To further demonstrate that IAA- and LPS-mediated IL-35 cells are dependent on PXR and NFκBp65, we employed PXR KO and TLR4 KO mice (TLR4 can activate NFκBp65). Since active PXR is regulated by the CAR retention protein [55, 56], the effects of CAR KO on IL-35+ cells were also observed. We also observed AhR KO mice, in which AhR was potentially recognized by IAA . Splenic cells from WT, PXR KO, TLR4 KO, CAR KO, and AhR KO mice were cultured in medium supplemented with both IAA and LPS. IAA and LPS in combination did not effectively induce the generation of IL-35+ B cells from the splenic cells of PXR KO or TLR4 KO mice, whereas the splenic cells from WT mice produced more IL-35+ B cells in the presence of both IAA and LPS than the cells treated with IAA or LPS alone (Fig. 5a; Fig.

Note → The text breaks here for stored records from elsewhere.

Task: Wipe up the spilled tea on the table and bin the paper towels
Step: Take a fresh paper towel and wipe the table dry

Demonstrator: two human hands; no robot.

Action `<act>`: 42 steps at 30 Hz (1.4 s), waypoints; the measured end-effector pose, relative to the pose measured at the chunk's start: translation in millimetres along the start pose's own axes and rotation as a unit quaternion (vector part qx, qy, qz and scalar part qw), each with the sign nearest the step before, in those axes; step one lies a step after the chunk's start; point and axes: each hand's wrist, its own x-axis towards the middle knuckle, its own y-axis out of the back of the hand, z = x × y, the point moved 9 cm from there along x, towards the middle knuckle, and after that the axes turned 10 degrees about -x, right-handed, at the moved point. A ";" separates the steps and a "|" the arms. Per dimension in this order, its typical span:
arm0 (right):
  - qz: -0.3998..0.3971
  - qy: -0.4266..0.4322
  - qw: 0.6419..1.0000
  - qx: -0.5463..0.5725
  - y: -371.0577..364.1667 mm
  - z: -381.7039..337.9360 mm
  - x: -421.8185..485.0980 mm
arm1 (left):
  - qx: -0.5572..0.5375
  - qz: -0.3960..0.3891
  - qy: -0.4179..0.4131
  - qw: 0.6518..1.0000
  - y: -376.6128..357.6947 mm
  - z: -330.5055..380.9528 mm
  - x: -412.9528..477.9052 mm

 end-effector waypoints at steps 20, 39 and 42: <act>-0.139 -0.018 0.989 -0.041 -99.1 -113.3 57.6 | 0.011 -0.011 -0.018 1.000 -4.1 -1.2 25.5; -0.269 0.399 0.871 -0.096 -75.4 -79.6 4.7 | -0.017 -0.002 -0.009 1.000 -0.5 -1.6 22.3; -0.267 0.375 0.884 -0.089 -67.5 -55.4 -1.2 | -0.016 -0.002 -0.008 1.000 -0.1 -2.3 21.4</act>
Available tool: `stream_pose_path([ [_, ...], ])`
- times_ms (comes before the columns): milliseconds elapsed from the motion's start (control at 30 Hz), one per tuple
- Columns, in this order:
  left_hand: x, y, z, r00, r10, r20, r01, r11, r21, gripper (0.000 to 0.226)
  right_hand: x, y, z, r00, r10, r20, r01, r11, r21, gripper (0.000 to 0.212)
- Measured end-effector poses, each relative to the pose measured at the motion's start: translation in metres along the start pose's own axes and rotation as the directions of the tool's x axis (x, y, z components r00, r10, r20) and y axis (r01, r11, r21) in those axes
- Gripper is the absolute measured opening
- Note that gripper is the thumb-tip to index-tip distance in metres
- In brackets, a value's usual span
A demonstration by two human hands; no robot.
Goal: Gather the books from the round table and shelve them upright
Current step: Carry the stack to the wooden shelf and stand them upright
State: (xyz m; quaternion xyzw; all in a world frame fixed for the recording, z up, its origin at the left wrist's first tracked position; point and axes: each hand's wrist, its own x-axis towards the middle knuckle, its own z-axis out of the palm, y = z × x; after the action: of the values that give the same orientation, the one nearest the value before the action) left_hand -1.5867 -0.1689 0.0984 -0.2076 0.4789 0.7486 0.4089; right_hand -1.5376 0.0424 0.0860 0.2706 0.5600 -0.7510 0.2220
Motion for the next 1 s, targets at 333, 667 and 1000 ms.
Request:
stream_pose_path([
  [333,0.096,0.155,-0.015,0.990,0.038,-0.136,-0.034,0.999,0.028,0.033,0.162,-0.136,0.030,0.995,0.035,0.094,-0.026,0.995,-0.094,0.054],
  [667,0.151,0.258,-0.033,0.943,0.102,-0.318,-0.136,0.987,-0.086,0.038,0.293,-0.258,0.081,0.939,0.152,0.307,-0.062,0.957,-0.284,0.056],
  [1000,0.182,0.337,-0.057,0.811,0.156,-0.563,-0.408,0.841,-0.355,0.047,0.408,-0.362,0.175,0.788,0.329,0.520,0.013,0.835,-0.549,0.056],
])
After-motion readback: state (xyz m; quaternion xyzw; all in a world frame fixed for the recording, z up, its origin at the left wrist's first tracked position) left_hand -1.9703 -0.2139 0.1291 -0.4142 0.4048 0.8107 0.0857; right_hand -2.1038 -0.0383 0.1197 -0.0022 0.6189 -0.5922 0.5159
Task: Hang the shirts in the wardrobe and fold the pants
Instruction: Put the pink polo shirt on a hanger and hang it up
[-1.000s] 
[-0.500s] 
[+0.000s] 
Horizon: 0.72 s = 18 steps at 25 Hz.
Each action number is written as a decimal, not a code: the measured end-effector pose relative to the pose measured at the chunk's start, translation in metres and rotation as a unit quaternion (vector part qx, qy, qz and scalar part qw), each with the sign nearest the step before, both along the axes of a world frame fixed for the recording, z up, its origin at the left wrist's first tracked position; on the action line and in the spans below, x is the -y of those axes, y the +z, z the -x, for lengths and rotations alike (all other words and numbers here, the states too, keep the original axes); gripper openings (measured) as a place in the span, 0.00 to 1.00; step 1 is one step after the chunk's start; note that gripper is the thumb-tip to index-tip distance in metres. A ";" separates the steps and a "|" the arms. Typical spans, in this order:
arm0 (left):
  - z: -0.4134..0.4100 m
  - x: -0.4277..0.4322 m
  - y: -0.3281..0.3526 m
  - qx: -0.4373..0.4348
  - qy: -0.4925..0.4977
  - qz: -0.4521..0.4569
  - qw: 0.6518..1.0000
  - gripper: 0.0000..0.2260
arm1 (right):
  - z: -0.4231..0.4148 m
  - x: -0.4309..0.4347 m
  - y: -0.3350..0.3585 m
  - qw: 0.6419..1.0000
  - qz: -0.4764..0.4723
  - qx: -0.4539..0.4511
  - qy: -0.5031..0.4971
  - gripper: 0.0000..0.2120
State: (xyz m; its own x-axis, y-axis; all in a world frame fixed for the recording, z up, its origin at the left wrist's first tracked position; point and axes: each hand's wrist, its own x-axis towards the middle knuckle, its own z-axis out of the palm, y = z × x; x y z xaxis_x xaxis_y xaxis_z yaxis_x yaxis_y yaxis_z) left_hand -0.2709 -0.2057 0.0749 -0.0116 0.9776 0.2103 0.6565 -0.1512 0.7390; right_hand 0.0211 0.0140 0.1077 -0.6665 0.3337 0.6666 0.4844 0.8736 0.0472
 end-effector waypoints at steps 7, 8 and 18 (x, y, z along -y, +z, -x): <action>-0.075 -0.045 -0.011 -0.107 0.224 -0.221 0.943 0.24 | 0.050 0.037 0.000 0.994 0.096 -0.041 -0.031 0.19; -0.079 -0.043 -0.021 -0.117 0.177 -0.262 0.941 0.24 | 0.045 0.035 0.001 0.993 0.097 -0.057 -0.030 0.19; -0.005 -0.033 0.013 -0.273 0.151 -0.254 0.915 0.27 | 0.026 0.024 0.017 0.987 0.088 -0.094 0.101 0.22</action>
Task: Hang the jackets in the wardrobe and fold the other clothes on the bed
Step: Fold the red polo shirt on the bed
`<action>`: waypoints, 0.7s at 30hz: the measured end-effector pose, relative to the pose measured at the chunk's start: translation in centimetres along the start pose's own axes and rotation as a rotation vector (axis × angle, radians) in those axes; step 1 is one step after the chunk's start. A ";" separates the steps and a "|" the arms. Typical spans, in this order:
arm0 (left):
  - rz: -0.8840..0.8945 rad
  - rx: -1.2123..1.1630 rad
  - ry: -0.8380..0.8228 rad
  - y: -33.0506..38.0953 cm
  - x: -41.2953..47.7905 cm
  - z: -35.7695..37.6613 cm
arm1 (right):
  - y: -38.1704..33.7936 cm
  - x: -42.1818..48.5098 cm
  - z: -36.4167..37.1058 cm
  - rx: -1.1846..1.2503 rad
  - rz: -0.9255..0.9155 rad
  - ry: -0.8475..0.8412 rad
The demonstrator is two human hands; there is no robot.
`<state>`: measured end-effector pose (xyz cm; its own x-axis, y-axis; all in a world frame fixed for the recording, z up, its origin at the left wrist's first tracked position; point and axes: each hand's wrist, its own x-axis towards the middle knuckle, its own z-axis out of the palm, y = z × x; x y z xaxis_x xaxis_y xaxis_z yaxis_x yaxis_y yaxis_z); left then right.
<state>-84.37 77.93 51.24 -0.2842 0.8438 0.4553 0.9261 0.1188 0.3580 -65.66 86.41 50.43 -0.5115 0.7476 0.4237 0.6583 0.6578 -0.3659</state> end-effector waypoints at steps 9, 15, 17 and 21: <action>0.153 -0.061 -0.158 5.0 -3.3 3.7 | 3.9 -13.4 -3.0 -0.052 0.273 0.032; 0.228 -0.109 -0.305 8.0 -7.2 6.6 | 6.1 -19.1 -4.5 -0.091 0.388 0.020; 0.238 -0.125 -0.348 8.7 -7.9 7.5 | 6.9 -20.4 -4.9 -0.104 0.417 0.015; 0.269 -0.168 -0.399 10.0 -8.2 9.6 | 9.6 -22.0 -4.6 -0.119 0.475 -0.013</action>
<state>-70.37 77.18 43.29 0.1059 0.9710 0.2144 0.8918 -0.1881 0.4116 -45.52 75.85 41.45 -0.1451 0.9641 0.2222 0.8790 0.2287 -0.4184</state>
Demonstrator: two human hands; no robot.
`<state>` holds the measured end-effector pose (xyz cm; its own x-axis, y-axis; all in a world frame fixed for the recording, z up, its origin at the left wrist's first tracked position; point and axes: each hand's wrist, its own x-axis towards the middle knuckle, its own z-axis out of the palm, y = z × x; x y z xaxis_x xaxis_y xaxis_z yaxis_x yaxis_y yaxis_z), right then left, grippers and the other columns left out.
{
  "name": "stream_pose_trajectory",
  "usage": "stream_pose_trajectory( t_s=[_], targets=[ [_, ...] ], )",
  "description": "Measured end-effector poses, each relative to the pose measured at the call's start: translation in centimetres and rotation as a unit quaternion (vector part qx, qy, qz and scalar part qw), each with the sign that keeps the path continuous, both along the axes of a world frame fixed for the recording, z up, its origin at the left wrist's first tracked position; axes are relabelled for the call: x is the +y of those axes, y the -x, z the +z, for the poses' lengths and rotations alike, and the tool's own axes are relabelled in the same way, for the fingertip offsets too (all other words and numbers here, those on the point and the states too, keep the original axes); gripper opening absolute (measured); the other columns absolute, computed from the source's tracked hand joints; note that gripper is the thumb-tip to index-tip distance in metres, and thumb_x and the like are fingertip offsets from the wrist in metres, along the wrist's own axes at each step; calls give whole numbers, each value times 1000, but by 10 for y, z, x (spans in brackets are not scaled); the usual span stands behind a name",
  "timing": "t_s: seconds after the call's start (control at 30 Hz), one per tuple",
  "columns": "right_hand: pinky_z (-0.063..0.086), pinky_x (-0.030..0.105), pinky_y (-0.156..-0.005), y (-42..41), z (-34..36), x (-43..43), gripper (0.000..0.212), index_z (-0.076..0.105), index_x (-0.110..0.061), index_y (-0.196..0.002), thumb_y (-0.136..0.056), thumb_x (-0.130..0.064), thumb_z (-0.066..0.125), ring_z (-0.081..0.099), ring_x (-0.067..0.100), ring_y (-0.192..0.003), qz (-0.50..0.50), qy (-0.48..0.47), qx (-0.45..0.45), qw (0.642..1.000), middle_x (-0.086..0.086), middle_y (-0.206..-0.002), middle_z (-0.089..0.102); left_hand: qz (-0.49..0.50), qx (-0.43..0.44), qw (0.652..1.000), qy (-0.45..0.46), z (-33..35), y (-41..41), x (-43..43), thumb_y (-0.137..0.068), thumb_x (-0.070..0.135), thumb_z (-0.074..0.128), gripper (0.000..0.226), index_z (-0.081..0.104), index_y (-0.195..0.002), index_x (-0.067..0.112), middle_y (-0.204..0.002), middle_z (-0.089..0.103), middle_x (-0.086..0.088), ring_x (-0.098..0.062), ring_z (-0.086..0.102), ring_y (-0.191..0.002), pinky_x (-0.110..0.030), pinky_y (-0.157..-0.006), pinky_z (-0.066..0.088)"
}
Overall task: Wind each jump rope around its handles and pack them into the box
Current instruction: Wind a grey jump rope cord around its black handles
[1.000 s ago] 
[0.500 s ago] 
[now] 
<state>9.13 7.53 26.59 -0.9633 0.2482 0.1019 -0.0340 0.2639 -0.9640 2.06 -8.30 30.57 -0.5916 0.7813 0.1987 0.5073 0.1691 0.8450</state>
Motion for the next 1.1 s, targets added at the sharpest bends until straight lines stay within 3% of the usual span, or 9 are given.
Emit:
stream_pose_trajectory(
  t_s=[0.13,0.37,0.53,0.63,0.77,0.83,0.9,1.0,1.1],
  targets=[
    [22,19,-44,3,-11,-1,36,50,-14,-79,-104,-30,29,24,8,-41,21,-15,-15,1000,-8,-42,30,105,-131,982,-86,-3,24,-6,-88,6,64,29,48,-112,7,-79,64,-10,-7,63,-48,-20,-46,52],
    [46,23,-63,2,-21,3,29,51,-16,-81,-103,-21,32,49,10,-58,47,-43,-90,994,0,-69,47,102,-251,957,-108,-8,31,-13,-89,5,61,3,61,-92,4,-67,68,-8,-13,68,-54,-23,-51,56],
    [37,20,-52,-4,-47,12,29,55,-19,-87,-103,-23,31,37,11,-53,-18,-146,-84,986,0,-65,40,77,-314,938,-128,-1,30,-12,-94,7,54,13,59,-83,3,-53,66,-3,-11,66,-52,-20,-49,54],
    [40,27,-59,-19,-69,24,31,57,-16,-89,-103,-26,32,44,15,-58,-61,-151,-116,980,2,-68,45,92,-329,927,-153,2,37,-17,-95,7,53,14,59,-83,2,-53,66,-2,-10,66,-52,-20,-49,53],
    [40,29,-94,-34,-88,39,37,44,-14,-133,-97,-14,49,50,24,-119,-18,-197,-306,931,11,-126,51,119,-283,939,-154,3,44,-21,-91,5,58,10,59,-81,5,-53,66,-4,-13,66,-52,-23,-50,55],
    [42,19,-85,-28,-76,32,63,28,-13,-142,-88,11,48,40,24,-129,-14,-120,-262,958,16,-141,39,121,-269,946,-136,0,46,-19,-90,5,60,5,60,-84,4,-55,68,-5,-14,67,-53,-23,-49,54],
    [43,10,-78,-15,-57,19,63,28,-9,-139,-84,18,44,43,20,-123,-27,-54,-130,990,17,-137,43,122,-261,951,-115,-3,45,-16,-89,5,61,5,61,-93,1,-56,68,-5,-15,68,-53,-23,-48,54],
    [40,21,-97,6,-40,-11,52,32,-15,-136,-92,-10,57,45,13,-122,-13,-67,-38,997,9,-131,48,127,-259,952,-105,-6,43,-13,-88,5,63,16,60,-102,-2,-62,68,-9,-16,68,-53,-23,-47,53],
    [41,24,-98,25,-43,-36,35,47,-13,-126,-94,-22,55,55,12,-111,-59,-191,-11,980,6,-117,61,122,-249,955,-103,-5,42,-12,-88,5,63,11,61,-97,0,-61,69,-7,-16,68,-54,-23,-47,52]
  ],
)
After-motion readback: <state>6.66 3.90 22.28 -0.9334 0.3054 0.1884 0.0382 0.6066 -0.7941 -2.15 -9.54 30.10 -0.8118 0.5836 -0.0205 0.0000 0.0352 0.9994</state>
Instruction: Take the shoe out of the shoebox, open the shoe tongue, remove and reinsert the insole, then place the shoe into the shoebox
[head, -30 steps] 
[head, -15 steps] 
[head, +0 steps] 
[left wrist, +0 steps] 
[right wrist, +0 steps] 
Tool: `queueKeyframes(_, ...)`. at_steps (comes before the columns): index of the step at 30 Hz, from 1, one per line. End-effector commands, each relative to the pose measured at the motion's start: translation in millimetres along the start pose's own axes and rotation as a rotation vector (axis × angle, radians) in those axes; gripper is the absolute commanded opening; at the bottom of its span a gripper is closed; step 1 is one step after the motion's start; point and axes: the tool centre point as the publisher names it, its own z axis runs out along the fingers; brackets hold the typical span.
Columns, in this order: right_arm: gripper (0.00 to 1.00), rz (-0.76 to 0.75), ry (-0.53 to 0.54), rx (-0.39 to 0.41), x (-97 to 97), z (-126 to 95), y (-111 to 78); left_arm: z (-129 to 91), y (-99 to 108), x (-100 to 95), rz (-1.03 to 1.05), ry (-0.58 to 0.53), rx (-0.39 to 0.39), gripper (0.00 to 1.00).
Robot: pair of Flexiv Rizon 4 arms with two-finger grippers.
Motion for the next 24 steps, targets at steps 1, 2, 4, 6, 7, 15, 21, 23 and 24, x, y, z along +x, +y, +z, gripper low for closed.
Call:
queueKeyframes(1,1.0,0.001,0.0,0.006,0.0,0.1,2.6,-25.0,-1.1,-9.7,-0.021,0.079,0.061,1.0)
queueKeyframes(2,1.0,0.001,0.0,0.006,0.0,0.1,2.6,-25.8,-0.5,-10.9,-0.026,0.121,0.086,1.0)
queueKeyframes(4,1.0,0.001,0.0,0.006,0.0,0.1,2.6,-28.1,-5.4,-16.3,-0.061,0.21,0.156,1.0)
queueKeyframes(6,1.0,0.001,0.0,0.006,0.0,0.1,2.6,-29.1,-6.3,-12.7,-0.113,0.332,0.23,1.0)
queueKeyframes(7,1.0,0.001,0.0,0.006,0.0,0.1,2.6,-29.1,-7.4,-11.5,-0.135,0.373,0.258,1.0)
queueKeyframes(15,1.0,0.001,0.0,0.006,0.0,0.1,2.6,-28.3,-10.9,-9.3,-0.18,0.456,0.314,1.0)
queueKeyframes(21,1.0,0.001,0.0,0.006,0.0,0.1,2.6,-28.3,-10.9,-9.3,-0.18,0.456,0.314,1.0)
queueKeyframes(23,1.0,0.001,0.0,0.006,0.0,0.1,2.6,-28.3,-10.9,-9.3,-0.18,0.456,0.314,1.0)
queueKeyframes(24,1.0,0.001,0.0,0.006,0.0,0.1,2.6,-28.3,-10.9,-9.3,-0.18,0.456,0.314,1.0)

S9a). Notably, CAR KO also had significant effects on the generation of IL-35+ B cells compared with that in WT mice (Fig. 5a; Fig. S9a), consistent with the above findings (Fig. 4). After the in vivo injection of IAA plus LPS into PXR KO, CAR KO, TLR4 KO, and AhR KO mice, the generation and accumulation of IL-35+ cells was promoted in WT mice but not in PXR KO or TLR4 KO mice (Fig. 5b, c; Fig. S9b, d). Higher levels of IL-35 were detected in the spleens, Peyer’s patches (PPs), and peripheral blood of WT mice than in those of PXR KO and TLR4 KO mice (Fig. 5d), and less IL-35 accumulation was observed in the spleens, PPs, and peripheral blood of CAR KO mice (Fig. 5d). Immunostaining also further confirmed the increased IL-35+CD19 cell proportions in the spleens of WT mice injected with IAA and LPS (Fig. S9c). In addition, AhR KO also affected the generation of IL-35+ cells in vitro and in vivo to some degree (Fig. 5a–d), suggesting that AhR is partially involved in the IAA + LPS-mediated generation of IL-35+ cells.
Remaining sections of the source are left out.